Inside the hqs-nmr-parameters package, the MolecularData class, which is derived from Pydantic's BaseModel, has been implemented to describe a molecule. It contains the following attributes:

name: The name of the molecule (just a simple string).
isotopes: List containing pairs of an atom index and the associated isotope. Atom indices are associated with the order in which atoms appear in the chemical structure representations, starting by index 0.
shifts: List containing pairs of an atom index and the associated chemical shift in ppm.
j_couplings: List containing pairs of atomic indices and the associated J-coupling values in Hz. Note that atom index pairs are unique: if a value is provided for an atom pair (k, l), then no value is provided for pair (l, k).
structures: Contains a dictionary with chemical structure representations. It accepts entries for a SMILES string ("SMILES"), a Molfile ("Molfile"), and an XYZ file ("XYZ"). Each value will correspond to a ChemicalStructure object. See below for a full explanation of the chemical structure representations and the atom numeration.
formula: The molecular formula of the corresponding molecule.
temperature: An optional temperature in K for which the parameters have been calculated or at which the experiment has been performed.
solvent: Name of the solvent. An empty string represents an unknown or undefined solvent, or the absence of a solvent.
description: Optional further information.
method_json: Stores a JSON serialization of computational method settings. An empty string indicates that the field is not applicable. Creating and interpreting the content is the responsibility of the user of the model.

This is best illustrated by an example from one of our available datasets:

# Import a MolecularDataSet
from hqs_nmr_parameters.examples import molecules

# Choose ethanol as an example from the available molecules
parameters = molecules["C2H5OH"]

print(type(parameters))
print("Chemical name:", parameters.name)
print("Molecular Formula:", parameters.formula)
print("Type(s) of representations:", parameters.structures.keys())
print("Information about solvent:", parameters.solvent)
print("Shifts:", parameters.shifts)
print("###")
print(parameters.description)

<class 'hqs_nmr_parameters.code.data_classes.MolecularData'>
Chemical name: Ethanol
Molecular Formula: C2H6O
Type(s) of representations: dict_keys(['SMILES'])
Information about solvent: chloroform
Shifts: [(3, 1.25), (4, 1.25), (5, 1.25), (6, 3.72), (7, 3.72), (8, 1.32)]
###
1H parameters for ethanol in CDCl3.
Shifts from: https://doi.org/10.1021/om100106e
J-couplings estimated.

In this case, we are getting information for the ethanol molecule, for which we have stored a SMILES representation (check below for details) and according to the description experimental ¹H NMR parameters in chloroform.

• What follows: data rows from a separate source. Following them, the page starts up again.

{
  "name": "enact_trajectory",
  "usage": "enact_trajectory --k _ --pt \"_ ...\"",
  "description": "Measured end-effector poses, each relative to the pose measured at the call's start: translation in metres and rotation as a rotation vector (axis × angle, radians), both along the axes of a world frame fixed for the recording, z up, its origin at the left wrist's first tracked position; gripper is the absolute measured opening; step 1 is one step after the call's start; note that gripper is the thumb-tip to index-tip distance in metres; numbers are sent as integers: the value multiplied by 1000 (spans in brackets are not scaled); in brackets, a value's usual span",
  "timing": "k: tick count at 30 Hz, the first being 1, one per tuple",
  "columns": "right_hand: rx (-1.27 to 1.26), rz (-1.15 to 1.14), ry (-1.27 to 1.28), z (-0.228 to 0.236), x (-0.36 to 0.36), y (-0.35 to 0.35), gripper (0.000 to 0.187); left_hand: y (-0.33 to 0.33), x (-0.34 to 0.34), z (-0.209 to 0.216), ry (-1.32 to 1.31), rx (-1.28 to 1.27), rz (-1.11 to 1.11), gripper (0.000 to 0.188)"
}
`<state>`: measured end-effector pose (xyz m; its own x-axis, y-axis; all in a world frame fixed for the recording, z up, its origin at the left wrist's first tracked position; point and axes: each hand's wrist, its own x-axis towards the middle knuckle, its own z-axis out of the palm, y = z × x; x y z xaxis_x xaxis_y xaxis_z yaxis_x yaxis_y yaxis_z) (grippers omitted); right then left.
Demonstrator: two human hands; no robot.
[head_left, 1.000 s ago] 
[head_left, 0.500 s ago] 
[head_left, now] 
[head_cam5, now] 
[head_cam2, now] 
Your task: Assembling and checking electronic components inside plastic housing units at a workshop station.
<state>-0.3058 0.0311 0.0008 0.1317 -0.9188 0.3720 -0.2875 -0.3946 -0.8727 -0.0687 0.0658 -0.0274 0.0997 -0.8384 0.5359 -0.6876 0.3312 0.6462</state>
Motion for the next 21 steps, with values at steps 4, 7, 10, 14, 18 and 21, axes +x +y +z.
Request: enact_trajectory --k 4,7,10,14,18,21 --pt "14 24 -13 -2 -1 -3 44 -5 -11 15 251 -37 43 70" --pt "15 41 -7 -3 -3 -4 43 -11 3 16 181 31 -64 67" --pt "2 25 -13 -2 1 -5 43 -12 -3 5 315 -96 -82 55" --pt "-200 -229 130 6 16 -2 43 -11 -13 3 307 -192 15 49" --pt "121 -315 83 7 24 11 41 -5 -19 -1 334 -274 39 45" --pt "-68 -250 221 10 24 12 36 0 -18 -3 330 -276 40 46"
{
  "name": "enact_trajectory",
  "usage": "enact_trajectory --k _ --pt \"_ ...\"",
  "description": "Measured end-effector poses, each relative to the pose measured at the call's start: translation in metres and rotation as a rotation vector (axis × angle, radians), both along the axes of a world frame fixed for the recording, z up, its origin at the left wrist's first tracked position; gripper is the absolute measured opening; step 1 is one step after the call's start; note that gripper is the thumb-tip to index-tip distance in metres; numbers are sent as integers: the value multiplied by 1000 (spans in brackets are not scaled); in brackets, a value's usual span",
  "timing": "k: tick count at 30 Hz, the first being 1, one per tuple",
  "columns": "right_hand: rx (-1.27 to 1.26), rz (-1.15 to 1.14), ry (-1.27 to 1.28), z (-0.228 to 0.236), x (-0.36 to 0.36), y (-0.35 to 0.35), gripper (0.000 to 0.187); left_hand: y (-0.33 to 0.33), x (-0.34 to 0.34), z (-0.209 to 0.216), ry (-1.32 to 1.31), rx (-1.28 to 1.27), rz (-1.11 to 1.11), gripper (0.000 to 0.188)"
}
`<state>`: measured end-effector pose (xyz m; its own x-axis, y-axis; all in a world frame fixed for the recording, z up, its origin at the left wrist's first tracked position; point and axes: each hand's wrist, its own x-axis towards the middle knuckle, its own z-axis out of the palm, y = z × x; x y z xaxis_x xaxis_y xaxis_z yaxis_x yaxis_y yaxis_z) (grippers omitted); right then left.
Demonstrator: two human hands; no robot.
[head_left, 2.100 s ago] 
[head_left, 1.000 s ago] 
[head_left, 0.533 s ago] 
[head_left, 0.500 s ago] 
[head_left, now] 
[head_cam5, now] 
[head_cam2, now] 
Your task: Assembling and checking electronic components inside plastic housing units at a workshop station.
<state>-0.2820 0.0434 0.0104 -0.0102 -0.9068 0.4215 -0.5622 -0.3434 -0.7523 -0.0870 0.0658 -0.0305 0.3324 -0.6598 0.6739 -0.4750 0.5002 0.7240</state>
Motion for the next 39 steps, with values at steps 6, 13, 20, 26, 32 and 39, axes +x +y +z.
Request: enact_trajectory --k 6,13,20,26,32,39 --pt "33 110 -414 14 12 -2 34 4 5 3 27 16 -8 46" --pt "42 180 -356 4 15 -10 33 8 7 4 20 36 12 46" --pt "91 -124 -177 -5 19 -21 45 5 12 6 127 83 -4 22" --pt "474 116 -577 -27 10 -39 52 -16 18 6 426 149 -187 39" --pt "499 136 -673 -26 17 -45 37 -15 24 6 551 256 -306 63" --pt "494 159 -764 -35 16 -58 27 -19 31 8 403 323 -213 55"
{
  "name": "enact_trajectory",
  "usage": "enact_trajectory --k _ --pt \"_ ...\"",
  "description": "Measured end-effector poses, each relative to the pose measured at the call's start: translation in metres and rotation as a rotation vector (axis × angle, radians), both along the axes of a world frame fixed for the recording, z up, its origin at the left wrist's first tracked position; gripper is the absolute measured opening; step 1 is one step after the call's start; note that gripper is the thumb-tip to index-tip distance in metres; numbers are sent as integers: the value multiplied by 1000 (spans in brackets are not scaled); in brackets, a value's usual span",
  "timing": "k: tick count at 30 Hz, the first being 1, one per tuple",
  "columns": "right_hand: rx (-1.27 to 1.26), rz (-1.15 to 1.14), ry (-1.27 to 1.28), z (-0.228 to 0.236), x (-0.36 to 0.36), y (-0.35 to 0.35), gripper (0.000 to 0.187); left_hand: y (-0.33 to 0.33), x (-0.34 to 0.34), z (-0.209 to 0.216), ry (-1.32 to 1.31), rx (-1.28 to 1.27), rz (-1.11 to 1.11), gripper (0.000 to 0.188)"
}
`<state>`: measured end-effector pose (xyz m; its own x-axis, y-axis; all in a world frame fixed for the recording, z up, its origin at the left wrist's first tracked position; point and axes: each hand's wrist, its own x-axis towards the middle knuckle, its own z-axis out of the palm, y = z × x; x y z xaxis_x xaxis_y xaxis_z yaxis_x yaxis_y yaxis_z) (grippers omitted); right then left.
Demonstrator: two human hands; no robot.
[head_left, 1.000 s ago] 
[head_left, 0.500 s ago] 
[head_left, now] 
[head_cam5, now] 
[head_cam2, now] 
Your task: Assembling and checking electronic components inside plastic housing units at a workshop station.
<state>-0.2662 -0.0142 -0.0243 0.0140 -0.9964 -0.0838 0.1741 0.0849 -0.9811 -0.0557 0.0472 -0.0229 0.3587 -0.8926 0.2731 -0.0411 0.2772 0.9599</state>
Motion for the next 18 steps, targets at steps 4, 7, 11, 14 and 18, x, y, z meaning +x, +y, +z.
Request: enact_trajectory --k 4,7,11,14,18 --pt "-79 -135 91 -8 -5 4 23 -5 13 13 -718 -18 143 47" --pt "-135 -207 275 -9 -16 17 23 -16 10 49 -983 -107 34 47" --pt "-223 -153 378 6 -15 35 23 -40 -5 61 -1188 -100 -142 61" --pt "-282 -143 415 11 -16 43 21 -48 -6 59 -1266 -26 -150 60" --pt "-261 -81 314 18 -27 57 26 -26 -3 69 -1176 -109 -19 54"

Note that the number of H atoms in a molecule is not necessarily the same as the number of spins in its ¹H NMR spectrum simulation. For instance, H atoms attached to electronegative elements such as N, O, or S tend to exchange rapidly with the deuterium atoms in protic solvents such as deuterated water (D₂O), which results in an extreme line broadening in the NMR spectrum or even makes the signal disappear entirely. That means, if the ethanol entry shown above was recorded in water instead of chloroform, the chemical shift value for the hydroxyl proton (OH, index 8) would probably be missing.

NMR parameters subset

The easiest way to check the NMR data is getting only the information necessary to perform an NMR calculation, i.e., a subset of the parameters object containing only the attributes isotopes, shifts, and j_couplings. Those can be obtained using the spin_system method of MolecularData, which returns an object of type NMRParameters:

from pprint import pprint
from hqs_nmr_parameters.examples import molecules

parameters = molecules["C2H5OH"]
nmr_parameters = parameters.spin_system()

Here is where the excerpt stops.